Georg Ferdinand Ludwig Philipp Cantor (/ˈkæntɔːr/ KAN-tor, German: [ˈɡeːɔʁk ˈfɛʁdinant ˈluːtvɪç ˈfiːlɪp ˈkantɔʁ]; 3 March [O.S. 19 February] 1845 – 6 January 1918) was a mathematician who played a pivotal role in the creation of set theory, which has become a fundamental theory in mathematics. Cantor established the importance of one-to-one correspondence between the members of two sets, defined infinite and well-ordered sets, and proved that the real numbers are more numerous than the natural numbers.
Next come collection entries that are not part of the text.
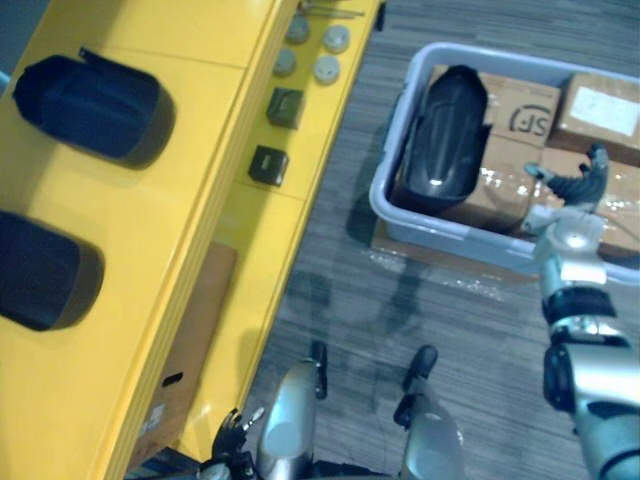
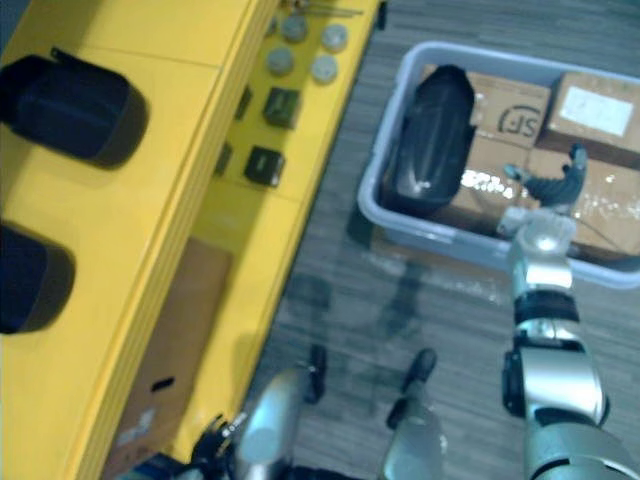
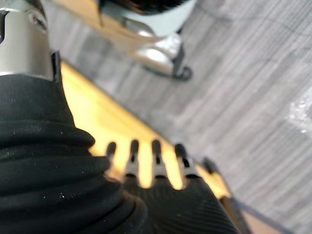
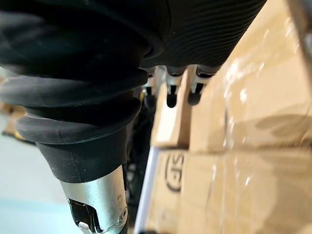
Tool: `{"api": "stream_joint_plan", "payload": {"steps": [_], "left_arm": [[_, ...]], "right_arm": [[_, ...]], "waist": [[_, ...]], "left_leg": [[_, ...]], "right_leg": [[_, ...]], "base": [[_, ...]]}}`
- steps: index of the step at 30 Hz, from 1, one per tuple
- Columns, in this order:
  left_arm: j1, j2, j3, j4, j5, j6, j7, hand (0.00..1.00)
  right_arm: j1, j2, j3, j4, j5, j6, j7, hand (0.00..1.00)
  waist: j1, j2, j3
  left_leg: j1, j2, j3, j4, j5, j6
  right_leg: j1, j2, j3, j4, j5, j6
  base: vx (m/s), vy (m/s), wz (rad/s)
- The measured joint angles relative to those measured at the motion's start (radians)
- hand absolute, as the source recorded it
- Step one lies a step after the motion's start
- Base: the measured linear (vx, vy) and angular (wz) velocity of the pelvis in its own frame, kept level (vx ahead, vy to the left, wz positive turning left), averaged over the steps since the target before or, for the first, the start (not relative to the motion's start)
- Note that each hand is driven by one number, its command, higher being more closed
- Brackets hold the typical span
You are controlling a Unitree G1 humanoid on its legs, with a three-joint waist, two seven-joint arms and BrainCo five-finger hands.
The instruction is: Walk over and take plastic housings, then place them on the shelf
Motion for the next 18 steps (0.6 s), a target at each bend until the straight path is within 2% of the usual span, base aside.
{"api": "stream_joint_plan", "payload": {"steps": [2,6,10,14,17,18], "left_arm": [[0.0,0.001,-0.033,0.011,-0.062,0.016,-0.021,0.0],[0.0,0.0,-0.067,0.038,-0.067,0.018,-0.038,0.0],[-0.001,0.0,-0.086,0.042,-0.07,0.017,-0.044,0.0],[-0.001,0.003,-0.118,0.049,-0.079,0.021,-0.049,0.0],[-0.003,0.0,-0.156,0.06,-0.08,0.02,-0.051,0.0],[-0.004,-0.002,-0.163,0.065,-0.081,0.02,-0.053,0.0]], "right_arm": [[-0.055,-0.044,0.03,0.042,-0.002,0.011,0.003,0.0],[-0.089,-0.07,0.031,0.091,-0.001,0.042,-0.005,0.0],[-0.12,-0.086,0.031,0.136,0.0,0.11,-0.006,0.0],[-0.142,-0.119,0.03,0.179,-0.007,0.198,-0.026,0.0],[-0.142,-0.138,0.029,0.225,-0.009,0.253,-0.023,0.0],[-0.142,-0.142,0.03,0.228,-0.01,0.259,-0.022,0.0]], "waist": [[0.006,0.021,0.016],[0.031,0.032,0.021],[0.047,0.034,0.02],[0.058,0.043,0.014],[0.078,0.067,-0.002],[0.082,0.073,-0.006]], "left_leg": [[-0.021,-0.008,-0.014,0.017,-0.001,0.002],[-0.055,-0.008,-0.022,0.046,-0.003,0.006],[-0.073,-0.01,-0.03,0.064,-0.003,0.007],[-0.11,-0.021,-0.045,0.081,-0.001,0.009],[-0.134,-0.028,-0.05,0.094,-0.001,0.01],[-0.14,-0.03,-0.051,0.097,-0.001,0.01]], "right_leg": [[-0.02,-0.017,-0.011,0.037,-0.013,0.006],[-0.052,-0.026,-0.014,0.075,-0.022,0.003],[-0.075,-0.036,-0.017,0.115,-0.038,0.003],[-0.115,-0.056,-0.023,0.17,-0.059,0.002],[-0.143,-0.071,-0.027,0.207,-0.075,0.001],[-0.15,-0.075,-0.028,0.215,-0.077,0.002]], "base": [[-0.1,0.065,0.18],[-0.1,0.061,0.05],[-0.07,0.057,0.06],[-0.06,0.049,0.12],[-0.05,0.043,0.09],[-0.05,0.04,0.08]]}}
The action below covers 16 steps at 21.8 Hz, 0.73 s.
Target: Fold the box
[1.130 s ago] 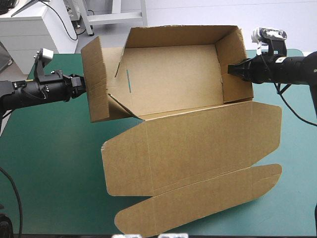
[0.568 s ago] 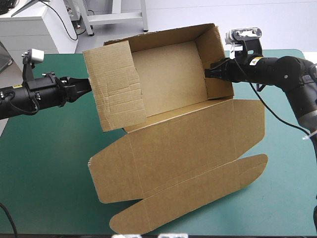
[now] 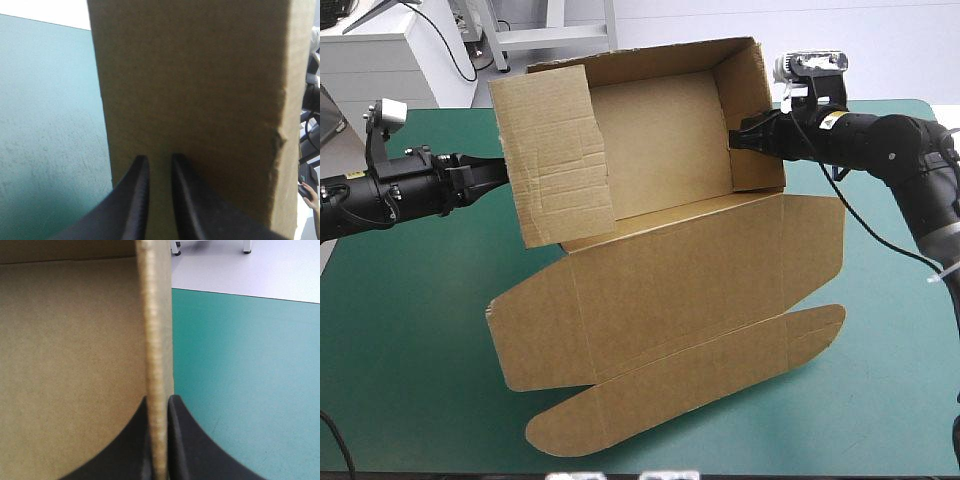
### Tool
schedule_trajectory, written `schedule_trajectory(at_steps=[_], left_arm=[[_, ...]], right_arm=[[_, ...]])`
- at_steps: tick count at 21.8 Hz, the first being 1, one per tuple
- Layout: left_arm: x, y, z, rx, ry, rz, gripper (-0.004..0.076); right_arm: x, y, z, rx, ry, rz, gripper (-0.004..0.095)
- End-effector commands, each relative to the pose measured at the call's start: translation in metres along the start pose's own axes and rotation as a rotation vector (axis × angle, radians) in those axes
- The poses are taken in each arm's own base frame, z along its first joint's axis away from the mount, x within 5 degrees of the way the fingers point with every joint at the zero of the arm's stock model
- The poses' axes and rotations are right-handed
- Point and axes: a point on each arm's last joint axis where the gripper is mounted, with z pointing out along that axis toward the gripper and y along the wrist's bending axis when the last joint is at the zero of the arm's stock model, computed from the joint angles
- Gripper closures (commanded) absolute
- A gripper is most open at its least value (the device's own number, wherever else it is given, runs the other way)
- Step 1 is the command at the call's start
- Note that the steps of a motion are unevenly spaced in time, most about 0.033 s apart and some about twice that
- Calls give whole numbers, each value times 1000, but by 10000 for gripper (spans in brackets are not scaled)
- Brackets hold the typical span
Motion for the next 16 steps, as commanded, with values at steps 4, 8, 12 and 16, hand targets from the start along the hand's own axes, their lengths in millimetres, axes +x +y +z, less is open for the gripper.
schedule_trajectory(at_steps=[4,8,12,16], left_arm=[[4,-29,-2,123,28,-44,244],[12,-29,8,64,95,6,244],[15,-27,17,-35,99,-9,245],[16,-30,26,-74,83,8,246]], right_arm=[[-13,1,3,-23,-97,54,908],[-11,-1,12,-29,-84,73,908],[-9,1,18,-28,-74,41,908],[-4,20,30,-39,-69,-41,908]])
Cantor's method of proof of this theorem implies the existence of an infinity of infinities. He defined the cardinal and ordinal numbers and their arithmetic. Cantor's work is of great philosophical interest, a fact he was well aware of.

Originally, Cantor's theory of transfinite numbers was regarded as counter-intuitive – even shocking. This caused it to encounter resistance from mathematical contemporaries such as Leopold Kronecker and Henri Poincaré and later from Hermann Weyl and L. E. J. Brouwer, while Ludwig Wittgenstein raised philosophical objections; see Controversy over Cantor's theory. Cantor, a devout Lutheran Christian, believed the theory had been communicated to him by God. Some Christian theologians (particularly neo-Scholastics) saw Cantor's work as a challenge to the uniqueness of the absolute infinity in the nature of God – on one occasion equating the theory of transfinite numbers with pantheism – a proposition that Cantor vigorously rejected. Not all theologians were against Cantor's theory; prominent neo-scholastic philosopher Constantin Gutberlet was in favor of it and Cardinal Johann Baptist Franzelin accepted it as a valid theory (after Cantor made some important clarifications). (Full article...)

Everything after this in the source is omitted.